→ DATA EXTRACT

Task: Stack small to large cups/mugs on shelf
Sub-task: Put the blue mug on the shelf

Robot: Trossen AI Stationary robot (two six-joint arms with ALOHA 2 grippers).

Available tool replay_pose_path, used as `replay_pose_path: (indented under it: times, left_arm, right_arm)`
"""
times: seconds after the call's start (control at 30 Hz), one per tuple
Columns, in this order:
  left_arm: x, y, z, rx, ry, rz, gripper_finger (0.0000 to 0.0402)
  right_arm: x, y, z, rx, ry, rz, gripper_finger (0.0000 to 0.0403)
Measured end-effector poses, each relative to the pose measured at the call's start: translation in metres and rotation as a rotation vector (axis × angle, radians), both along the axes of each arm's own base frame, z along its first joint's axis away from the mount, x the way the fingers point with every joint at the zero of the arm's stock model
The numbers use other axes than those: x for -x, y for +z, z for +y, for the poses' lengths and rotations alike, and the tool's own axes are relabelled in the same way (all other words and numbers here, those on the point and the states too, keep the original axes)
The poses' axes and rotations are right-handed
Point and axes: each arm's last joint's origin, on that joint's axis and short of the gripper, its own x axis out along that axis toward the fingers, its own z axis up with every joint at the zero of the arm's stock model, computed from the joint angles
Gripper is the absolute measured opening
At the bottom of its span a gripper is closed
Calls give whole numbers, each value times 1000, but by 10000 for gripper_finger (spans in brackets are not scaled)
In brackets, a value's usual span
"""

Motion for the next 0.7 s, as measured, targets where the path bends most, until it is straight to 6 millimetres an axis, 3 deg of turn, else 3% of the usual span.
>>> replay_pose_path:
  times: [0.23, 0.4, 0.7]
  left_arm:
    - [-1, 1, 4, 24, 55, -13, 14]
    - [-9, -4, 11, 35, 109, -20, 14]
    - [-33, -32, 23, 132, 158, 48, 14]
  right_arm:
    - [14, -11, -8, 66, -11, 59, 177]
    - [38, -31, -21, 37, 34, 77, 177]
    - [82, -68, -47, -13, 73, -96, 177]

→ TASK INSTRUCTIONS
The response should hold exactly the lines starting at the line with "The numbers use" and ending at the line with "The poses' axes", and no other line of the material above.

→ TASK OUTPUT
The numbers use other axes than those: x for -x, y for +z, z for +y, for the poses' lengths and rotations alike, and the tool's own axes are relabelled in the same way (all other words and numbers here, those on the point and the states too, keep the original axes)
The poses' axes and rotations are right-handed

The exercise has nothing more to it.